Chance of a Lifetime

Chance of a Lifetime (Browser [Unity])
Steve Gargolinski

 

Qui n’a jamais passé à des heures dans la montagne devant un feu de bois à tenter de photographier un OVNI ? Bon…peut-être pas mal de gens, je ne me rends pas bien compte. Moi en tout cas je l’ai fait, et à plusieurs reprises, sur les collines du Col de Vence, haut lieu ovniphile. Évidemment, je n’y ai jamais rien vu, et pour tout dire, je ne m’attendais pas à voir quoi que ce soit, mais je garde d’excellents souvenirs de ces moments : avec des amis, des bières, des tentes, des chamallows, et un prétexte en or massif pour passer toute une nuit ensemble.

 

Chance of a Lifetime décrit cette expérience, peut-être avec moins d’enthousiasme puisque le narrateur, lui, est seul, et que la photographie d’un OVNI n’est en rien un prétexte, c’est l’évènement qui doit changer sa vie, le libérer de cette lubie. Le jeu se joue avec WASD et Z (Maj+Alt), la souris, ainsi qu’avec le son branché, et pourquoi pas des écouteurs pour encore plus d’immersion.

 

 

 

Créé pour l’Experimental Gameplay Project de Mai, Chance of a Lifetime prend son thème « Zoom » au tout premier degré. Il s’agit du zoom de l’appareil photo sans lequel la photographie n’aurait pas le moindre intérêt. Il s’agit de prendre l’OVNI en gros plan, d’en saisir les moindres détails pour prouver à ses amis, sa famille, et pourquoi pas au monde qu’on a pas rêvé. Difficile de ne pas faire le lien avec Ufo On Tape, au thème similaire et lui aussi réalisé pour l’EGP. Il s’agit pourtant d’une expérience totalement différente, notamment pour la raison suivante :

On pourrait qualifier Chance of a Lifetime d’histoire interactive. Il ne répond pas en effet à une des règles de base du jeu : Des conditions de victoire et d’échec. Pourtant, d’après moi, il s’agit bien d’un jeu vidéo. Après avoir testé tant de jeux originaux, bizarres, expérimentaux, j’aurais envie d’apporter une petite correction à la définition du jeu : Le jeu se définit par un système de règles, ainsi que par des conditions de victoire et d’échec OU une illusion de conditions de victoire et d’échec.

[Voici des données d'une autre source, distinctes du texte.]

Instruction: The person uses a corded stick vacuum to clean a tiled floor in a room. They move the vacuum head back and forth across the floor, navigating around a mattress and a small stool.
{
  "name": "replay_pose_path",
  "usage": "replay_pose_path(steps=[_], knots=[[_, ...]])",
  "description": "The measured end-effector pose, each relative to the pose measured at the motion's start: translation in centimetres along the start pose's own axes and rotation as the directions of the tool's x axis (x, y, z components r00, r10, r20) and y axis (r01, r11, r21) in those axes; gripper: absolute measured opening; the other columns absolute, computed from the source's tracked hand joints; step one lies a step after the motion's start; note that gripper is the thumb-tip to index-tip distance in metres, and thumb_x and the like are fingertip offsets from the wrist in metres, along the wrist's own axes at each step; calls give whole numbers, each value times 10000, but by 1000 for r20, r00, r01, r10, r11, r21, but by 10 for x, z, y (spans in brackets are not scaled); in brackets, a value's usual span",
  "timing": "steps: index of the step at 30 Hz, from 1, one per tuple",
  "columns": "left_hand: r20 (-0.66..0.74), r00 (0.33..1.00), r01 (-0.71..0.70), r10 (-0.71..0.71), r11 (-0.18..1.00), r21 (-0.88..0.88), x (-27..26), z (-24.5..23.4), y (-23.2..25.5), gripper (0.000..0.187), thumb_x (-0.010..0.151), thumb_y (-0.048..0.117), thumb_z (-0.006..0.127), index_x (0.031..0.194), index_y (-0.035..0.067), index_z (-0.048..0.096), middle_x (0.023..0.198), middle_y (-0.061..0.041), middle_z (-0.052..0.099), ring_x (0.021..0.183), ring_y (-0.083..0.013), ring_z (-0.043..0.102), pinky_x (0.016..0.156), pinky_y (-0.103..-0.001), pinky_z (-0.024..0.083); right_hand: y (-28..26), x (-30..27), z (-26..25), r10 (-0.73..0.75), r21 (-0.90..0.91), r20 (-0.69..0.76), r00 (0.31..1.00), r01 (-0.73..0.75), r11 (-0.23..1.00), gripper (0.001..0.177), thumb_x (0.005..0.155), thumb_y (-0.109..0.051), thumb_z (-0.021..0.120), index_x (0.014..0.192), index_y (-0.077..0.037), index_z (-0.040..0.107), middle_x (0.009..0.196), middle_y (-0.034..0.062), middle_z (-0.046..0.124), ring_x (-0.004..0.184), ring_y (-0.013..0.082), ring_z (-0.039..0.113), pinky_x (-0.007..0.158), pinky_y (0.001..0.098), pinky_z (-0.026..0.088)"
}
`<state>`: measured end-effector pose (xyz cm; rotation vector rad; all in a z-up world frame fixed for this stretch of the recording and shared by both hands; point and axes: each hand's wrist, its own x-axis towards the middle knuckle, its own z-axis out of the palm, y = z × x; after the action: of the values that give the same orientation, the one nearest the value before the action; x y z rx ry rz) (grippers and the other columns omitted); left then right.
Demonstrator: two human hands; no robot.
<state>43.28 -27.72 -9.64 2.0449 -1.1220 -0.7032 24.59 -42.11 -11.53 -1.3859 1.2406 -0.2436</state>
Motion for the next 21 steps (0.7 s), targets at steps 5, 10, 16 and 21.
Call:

Nombreux sont les jeux qui usent de cette illusion, parfois, ce procédé a un rôle d’argumentation, comme dans les Newsgames de Gonzalo Frasca September 12th et Madrid, on parle alors de rhétorique de l’échec, parfois, il ne joue un rôle que dans la narration, c’est le cas pour Chance of a Lifetime, pour Hero Test, du même auteur, ou encore pour le fameux Passage.
J’apprécie particulièrement ces situations d’échec. A travers toute son histoire, le jeu vidéo a toujours créé ce genre de situations, être bloqué face à un énigme particulièrement absconse, sur un niveau particulièrement musclé…mais le joueur avait alors toujours l’espoir de s’en sortir, via une soluce ou via l’entraînement. C’est pour cette raison précise que le sentiment d’échec est d’autant plus fort dans le jeu vidéo que dans les autres média lorsqu’il est inéluctable. Littérature, cinéma, bande dessinée…tous les médias narratifs nous ont déjà habitués aux bad endings. Le jeu vidéo lui, ne connaissait que le happy ending, ou l’inachèvement (si le joueur abandonne au cours du jeu).

Alors ça fait toujours un petit quelque chose au cœur, cela parvient encore à nous émouvoir, et je prends toujours le même plaisir à être surpris par l’échec dans un jeu.

Peut-être que cela ne va pas durer, peut-être que l’on va s’habituer, se blinder, peut-être que le jeu vidéo à situation d’échec va devenir un sous-genre en soi. Ce serait dommage, mais si c’est le cas, autant en profiter un maximum aujourd’hui.